> **TASK INSTRUCTIONS**:
Locate, in the data below, the line that contains "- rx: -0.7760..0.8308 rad" and the line that contains "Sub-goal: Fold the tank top"; reproduce exactly those two lines and every line between them, nothing more.

> **SUPPLIED INFORMATION**:
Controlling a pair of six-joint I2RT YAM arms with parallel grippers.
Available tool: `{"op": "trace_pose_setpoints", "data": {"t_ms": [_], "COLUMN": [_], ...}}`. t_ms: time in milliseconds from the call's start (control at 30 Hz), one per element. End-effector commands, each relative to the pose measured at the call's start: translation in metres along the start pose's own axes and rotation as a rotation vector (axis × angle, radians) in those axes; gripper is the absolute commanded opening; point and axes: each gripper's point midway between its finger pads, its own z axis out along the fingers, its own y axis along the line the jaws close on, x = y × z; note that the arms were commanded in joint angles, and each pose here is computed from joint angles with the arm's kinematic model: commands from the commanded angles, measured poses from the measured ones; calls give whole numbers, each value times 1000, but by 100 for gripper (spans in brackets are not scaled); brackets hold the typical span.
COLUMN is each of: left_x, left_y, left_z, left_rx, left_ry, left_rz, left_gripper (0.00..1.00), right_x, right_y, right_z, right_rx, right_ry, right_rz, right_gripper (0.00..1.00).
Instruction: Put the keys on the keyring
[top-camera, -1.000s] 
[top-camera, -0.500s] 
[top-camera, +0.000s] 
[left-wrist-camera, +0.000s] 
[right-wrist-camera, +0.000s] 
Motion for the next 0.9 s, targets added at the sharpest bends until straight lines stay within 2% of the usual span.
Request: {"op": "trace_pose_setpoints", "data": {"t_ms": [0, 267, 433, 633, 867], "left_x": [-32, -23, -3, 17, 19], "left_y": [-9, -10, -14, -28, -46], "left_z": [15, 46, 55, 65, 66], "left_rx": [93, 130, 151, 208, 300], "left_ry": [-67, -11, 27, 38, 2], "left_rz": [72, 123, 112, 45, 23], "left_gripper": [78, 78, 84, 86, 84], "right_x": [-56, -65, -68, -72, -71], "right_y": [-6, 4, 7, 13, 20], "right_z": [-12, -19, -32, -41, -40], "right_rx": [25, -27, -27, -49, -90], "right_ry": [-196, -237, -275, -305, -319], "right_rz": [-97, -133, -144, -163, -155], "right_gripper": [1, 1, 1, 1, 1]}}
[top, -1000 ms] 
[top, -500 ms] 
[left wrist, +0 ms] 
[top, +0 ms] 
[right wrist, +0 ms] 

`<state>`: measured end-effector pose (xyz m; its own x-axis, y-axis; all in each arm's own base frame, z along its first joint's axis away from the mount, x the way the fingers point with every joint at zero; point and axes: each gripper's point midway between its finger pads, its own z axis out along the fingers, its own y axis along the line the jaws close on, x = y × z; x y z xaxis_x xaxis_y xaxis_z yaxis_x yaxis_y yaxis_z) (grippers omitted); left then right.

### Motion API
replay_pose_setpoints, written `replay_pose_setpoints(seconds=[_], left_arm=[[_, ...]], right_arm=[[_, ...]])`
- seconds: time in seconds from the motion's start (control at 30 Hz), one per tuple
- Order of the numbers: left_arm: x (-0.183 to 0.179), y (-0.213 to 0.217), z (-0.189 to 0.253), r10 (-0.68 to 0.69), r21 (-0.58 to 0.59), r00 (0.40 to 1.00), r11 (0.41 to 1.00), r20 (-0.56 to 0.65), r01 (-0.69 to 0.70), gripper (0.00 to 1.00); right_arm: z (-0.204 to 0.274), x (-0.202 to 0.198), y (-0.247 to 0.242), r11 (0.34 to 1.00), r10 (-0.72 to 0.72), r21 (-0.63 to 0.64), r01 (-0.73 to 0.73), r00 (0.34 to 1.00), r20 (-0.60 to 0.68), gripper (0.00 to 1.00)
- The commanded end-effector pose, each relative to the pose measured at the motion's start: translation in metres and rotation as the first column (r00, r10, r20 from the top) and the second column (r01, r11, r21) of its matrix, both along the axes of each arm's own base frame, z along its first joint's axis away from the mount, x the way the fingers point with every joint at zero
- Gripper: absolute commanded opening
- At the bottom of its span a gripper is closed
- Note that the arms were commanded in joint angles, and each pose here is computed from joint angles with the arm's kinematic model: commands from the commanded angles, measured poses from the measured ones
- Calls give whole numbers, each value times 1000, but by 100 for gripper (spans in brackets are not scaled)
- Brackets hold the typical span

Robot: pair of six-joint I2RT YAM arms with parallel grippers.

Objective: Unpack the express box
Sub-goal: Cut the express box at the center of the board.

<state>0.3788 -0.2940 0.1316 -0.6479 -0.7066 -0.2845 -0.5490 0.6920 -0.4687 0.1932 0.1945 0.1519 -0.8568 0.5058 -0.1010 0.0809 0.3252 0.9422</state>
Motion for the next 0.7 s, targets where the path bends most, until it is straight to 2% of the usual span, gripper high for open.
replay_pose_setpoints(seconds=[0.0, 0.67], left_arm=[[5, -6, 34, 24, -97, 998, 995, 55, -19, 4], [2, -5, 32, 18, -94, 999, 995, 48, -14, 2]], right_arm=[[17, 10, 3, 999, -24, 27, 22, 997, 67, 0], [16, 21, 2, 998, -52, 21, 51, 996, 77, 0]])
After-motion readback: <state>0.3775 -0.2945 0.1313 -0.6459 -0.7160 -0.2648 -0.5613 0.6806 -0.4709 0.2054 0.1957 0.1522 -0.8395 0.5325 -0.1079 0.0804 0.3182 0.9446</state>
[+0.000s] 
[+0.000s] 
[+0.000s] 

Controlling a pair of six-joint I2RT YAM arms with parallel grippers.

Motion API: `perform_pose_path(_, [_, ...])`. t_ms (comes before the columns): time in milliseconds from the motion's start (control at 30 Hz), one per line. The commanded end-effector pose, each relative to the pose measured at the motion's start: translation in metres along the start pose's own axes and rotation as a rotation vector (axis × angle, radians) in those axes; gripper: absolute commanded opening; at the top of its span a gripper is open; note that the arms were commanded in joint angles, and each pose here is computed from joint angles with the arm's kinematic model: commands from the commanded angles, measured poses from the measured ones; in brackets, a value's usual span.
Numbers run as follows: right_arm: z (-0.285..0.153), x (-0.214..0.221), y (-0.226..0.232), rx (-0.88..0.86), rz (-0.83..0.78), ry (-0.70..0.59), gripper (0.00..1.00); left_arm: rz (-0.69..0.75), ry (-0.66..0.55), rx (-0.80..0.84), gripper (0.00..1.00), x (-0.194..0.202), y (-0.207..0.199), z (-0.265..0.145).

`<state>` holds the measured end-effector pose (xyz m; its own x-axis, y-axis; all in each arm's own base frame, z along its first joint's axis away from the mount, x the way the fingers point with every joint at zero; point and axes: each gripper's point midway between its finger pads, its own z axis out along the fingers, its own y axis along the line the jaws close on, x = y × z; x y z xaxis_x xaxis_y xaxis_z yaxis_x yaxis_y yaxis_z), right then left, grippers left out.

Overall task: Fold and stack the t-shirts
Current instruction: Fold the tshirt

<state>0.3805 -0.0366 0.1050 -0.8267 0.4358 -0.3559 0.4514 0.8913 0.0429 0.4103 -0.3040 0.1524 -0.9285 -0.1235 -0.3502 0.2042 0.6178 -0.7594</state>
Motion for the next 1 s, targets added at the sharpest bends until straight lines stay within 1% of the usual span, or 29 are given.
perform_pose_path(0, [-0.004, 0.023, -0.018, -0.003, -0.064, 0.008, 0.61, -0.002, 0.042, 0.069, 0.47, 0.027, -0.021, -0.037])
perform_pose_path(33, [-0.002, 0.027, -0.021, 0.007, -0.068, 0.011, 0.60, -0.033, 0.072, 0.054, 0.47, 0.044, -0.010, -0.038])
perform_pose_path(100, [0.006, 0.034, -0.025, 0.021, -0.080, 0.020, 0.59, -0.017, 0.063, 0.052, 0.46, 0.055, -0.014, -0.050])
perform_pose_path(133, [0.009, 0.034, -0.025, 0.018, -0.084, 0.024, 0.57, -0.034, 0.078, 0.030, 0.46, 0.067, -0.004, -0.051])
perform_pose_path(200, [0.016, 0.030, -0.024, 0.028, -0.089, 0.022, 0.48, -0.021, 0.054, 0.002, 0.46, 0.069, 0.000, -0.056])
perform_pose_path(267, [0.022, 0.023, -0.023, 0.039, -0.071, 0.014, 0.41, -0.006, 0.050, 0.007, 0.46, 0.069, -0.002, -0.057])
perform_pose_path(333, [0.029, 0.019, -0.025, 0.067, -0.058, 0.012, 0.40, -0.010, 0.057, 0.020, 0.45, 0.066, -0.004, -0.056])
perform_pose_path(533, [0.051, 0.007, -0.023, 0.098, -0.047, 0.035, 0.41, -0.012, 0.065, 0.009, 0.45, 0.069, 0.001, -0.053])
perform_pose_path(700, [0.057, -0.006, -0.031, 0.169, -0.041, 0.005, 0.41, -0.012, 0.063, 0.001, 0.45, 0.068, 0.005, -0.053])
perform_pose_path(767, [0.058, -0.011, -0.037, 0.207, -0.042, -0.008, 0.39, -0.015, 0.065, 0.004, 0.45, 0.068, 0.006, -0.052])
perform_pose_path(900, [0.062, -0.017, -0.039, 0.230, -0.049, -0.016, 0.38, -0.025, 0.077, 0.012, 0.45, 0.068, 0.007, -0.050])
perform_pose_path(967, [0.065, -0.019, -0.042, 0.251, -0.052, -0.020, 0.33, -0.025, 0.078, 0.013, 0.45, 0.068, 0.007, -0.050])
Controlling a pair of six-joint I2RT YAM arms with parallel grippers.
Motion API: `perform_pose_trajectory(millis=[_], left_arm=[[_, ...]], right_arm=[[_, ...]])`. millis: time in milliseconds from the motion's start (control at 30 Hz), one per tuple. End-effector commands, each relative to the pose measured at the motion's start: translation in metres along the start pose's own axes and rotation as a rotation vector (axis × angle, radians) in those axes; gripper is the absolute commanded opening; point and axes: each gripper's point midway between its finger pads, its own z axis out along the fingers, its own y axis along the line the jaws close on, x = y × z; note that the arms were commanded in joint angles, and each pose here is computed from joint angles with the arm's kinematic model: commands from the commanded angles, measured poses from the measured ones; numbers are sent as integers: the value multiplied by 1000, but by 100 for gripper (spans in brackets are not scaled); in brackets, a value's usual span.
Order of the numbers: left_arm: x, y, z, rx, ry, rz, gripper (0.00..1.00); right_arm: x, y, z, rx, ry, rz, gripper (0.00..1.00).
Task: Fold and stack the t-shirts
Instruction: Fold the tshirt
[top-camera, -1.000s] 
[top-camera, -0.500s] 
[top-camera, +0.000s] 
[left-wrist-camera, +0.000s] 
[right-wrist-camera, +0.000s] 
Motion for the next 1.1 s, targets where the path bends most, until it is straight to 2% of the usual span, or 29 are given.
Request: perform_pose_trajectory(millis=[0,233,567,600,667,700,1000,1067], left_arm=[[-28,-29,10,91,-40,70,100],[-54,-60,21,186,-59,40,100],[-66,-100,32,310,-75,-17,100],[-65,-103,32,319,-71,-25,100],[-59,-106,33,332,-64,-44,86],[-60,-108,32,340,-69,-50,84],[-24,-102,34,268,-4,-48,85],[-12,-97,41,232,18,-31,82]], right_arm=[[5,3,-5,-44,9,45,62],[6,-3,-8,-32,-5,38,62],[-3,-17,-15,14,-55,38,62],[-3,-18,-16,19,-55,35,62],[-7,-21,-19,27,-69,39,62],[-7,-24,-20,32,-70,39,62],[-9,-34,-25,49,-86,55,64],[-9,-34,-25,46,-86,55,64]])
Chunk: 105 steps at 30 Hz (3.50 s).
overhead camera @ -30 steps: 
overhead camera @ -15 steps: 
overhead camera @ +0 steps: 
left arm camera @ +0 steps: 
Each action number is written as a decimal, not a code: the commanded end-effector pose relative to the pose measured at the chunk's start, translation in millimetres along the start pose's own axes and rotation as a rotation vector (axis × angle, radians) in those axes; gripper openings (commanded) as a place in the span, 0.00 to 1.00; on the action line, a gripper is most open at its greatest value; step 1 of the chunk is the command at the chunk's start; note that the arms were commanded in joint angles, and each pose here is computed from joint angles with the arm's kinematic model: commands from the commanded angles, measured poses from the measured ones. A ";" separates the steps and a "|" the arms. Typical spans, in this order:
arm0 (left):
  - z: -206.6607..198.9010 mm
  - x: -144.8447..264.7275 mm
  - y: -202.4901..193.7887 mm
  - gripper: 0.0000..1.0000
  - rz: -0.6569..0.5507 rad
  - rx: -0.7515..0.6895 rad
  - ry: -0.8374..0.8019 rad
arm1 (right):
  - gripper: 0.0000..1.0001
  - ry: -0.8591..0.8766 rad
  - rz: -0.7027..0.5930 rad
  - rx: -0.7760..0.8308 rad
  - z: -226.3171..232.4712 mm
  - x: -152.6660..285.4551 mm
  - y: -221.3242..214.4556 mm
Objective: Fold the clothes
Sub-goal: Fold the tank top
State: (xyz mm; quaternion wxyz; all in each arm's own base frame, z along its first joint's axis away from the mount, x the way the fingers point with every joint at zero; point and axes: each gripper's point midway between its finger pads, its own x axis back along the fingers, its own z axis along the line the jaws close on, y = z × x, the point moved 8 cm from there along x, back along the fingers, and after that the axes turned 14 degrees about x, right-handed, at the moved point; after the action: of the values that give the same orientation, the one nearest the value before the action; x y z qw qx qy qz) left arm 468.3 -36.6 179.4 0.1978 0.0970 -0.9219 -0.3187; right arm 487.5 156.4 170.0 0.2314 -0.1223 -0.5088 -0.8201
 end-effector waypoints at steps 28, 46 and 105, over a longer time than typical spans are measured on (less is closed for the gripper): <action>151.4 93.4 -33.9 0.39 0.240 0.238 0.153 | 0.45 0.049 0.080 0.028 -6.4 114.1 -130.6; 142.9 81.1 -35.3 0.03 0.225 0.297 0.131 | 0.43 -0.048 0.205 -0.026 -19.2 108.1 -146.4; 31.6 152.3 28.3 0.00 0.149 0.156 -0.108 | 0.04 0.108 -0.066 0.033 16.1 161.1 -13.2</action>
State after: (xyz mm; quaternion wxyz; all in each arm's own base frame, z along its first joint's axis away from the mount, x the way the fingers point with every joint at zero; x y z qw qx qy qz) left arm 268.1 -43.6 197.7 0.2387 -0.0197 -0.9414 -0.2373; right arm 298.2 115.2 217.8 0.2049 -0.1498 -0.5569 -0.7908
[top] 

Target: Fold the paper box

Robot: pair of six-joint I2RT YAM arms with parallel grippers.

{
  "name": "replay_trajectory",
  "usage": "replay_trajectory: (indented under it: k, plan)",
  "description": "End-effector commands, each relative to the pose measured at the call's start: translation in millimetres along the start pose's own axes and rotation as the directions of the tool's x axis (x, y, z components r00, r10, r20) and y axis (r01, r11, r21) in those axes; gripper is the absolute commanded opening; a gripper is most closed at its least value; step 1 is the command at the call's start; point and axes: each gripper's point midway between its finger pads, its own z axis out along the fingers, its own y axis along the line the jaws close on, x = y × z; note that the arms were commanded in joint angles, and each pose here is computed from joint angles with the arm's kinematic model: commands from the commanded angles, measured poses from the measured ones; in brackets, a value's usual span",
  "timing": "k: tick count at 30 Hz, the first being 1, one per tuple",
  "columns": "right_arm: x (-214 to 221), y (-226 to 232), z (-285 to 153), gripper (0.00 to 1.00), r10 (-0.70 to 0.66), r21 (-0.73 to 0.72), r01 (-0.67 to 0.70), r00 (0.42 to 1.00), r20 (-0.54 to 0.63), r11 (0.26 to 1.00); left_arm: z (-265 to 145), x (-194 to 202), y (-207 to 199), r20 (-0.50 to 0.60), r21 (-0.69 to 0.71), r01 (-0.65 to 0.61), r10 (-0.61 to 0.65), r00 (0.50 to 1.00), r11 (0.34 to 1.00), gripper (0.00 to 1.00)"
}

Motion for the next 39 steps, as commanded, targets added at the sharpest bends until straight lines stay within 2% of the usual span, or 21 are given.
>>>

> **EXERCISE OUTPUT**:
  - rx: -0.7760..0.8308 rad
  - z: -226.3171..232.4712 mm
  - x: -152.6660..285.4551 mm
  - y: -221.3242..214.4556 mm
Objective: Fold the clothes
Sub-goal: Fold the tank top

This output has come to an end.